While online retailers and mobile banking services almost always have SSL certificates set up, this doesn’t mean your connection to their webpages is entirely safe from hacking. An attack known as SSL stripping remains a key risk – this being the process whereby a hacker redirects a web user’s activity to an SSL-free proxy server without their knowledge. Your screen will likely still display an HTTPS URL and reassuring green padlock symbol, hiding the fact that your web traffic is being redirected via an unencrypted, easy-to-view connection.
Much like unsecured Wi-Fi, this is a risk you can mitigate by using a VPN. Rather than relying on individual website providers to keep your data secure, you can browse the web through a private tunnel of encryption – so that even if someone redirects your connection, your stream of activity will remain indecipherable.
Alongside mobile banking Trojans, a range of other malware formats often find their way onto mobile devices. Though home computers and laptops often come with antivirus packages and other security add-ons, mobile phones and tablets are commonly left exposed.
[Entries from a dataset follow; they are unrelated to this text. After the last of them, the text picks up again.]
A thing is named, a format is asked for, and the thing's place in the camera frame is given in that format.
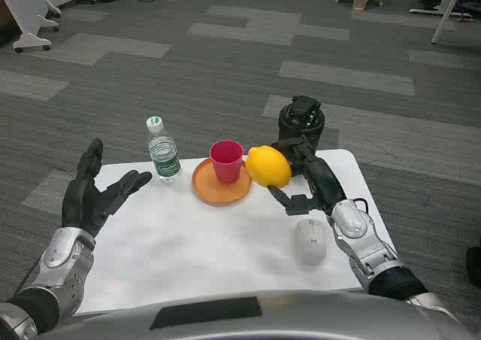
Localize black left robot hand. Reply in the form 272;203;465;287
61;137;153;238

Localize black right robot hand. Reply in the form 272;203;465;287
267;135;348;217

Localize yellow lemon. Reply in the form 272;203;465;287
245;146;293;188

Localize white computer mouse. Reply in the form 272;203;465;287
293;218;328;266

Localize clear water bottle green label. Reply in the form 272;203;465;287
145;116;183;184

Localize pink plastic cup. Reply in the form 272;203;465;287
209;139;244;185

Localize orange round plate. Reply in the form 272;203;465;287
192;156;254;208

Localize silver robot chest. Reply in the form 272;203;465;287
37;290;481;340

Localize black bag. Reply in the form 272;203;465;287
465;244;481;289

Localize white rolling partition board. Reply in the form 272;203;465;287
0;0;98;53

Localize white desk leg frame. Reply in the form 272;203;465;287
408;0;476;45

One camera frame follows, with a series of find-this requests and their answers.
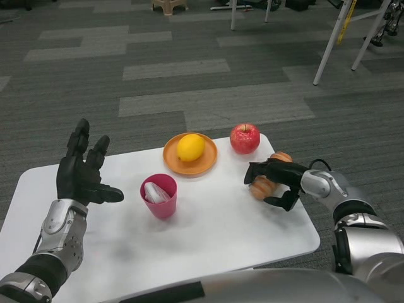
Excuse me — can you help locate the red apple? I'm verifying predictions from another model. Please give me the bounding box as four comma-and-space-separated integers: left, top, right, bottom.
229, 123, 261, 155

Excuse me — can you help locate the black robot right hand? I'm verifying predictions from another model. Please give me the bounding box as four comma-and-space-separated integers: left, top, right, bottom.
243, 160, 307, 212

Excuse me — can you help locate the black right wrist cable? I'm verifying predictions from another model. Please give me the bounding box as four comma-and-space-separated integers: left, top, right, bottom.
308, 159, 332, 173

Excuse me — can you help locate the orange plate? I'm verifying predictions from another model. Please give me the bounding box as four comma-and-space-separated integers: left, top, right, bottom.
162, 132, 218, 177

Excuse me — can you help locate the yellow lemon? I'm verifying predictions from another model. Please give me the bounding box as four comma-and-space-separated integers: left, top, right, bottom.
176, 133, 206, 162

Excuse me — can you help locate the large white table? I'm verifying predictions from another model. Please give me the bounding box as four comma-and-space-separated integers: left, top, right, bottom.
230, 0, 398, 86

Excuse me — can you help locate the beige plastic stool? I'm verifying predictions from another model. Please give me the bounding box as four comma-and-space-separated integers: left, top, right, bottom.
151, 0, 190, 17

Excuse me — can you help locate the grey legged robot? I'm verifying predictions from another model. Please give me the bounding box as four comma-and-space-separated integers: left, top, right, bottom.
362, 0, 404, 47

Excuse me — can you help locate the white plastic packet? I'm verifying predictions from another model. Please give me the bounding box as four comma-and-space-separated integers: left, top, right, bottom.
144, 182, 171, 205

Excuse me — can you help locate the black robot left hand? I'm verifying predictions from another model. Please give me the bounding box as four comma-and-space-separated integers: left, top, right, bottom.
56, 118, 125, 208

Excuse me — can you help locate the yellow tape measure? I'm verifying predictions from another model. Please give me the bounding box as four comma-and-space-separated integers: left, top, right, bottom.
336, 0, 357, 45

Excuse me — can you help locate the pink plastic cup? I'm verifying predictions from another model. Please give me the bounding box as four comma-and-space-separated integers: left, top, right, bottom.
140, 173, 178, 220

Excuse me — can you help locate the ridged orange bread loaf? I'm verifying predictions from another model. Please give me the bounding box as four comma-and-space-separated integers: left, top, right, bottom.
248, 152, 293, 200

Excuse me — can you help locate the black equipment case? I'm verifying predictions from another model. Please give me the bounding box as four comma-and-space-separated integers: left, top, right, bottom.
285, 0, 316, 12
Malware specifically targeting mobile devices has become a prominent threat to online security, not just in mobile banking but in other areas as well. From malvertising and spyware to typical viruses and rootkits, an infection on your device could come from a malicious email or SMS link, and serve any purpose from draining credit or keylogging, to linking your device with a botnet.
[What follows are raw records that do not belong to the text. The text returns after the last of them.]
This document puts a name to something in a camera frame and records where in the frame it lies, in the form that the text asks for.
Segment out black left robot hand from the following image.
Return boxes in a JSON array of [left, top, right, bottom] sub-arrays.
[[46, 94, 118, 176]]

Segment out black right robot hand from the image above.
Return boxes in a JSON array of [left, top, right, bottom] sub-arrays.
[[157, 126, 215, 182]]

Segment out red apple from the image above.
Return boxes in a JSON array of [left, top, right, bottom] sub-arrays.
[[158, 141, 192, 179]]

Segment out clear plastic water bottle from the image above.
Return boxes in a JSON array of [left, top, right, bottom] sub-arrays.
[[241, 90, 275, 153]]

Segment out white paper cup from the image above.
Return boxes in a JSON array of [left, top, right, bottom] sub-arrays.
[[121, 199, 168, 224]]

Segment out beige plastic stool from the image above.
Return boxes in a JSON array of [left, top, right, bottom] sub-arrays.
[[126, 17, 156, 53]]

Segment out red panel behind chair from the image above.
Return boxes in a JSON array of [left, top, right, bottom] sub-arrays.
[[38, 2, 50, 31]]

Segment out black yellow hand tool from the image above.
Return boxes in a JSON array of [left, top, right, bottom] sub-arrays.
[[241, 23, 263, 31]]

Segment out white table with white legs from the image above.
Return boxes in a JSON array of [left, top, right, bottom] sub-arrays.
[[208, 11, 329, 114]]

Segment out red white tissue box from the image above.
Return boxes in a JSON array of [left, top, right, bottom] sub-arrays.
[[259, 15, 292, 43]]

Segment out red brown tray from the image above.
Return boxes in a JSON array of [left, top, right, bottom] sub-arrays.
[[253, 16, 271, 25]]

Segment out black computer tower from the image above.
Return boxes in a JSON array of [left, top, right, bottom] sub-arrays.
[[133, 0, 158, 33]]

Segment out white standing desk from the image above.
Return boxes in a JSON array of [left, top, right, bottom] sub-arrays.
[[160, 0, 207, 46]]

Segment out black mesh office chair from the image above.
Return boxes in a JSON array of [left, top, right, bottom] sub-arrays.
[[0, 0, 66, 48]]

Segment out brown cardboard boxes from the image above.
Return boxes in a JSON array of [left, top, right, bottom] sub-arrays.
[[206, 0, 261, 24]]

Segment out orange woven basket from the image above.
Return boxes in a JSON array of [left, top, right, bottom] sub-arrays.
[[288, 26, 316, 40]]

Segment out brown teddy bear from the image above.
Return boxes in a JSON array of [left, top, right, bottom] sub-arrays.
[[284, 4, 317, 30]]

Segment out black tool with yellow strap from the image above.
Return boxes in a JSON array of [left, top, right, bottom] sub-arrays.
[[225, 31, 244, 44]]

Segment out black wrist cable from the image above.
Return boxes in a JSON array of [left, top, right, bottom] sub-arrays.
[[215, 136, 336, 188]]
The easiest way to protect against a mobile malware infection, aside from basics like learning to recognise phishing emails, is to install mobile antivirus and run regular scans.
Even devices which claim to be impenetrable to viruses have fallen foul of attacks, so while some smartphones and other pieces of portable tech may be more secure than others, complacency can still put you at risk.
By using a VPN app, installing defensive mobile antivirus and staying informed on ways to spot suspicious activities, keeping your details safe when banking remotely couldn’t be easier. Simple steps to improve the security of both your device and its connection are all it takes to create extra layers of defence against cyber crime.